## YOUR ASSIGNMENT
Every line below that holds "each" must be copied.

## DATA SEGMENT
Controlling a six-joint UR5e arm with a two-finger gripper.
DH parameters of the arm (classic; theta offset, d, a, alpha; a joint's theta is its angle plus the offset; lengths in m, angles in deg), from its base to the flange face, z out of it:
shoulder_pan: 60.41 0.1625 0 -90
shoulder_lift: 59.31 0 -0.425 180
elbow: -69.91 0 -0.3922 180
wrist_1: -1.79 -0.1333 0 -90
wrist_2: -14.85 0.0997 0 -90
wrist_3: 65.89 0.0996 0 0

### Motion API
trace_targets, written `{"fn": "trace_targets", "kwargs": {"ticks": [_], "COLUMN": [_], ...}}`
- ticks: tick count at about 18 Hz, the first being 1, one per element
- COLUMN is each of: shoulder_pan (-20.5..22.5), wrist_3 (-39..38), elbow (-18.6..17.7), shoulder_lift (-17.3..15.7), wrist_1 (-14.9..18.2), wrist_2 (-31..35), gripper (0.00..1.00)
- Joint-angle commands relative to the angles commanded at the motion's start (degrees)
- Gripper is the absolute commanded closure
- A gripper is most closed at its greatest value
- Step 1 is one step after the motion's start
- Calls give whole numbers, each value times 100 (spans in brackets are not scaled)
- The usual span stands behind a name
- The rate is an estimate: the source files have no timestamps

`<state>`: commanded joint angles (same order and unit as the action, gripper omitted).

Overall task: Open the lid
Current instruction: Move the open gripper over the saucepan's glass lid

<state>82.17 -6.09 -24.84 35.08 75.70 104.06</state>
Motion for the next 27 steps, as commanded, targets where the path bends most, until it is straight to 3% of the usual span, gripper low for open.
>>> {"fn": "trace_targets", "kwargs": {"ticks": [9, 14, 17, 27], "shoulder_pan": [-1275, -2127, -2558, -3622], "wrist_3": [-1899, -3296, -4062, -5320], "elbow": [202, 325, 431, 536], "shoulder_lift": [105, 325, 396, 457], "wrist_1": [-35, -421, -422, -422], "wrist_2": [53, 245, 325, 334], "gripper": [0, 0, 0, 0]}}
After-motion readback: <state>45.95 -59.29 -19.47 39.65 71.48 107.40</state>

## ANSWER AREA
- COLUMN is each of: shoulder_pan (-20.5..22.5), wrist_3 (-39..38), elbow (-18.6..17.7), shoulder_lift (-17.3..15.7), wrist_1 (-14.9..18.2), wrist_2 (-31..35), gripper (0.00..1.00)
- Calls give whole numbers, each value times 100 (spans in brackets are not scaled)

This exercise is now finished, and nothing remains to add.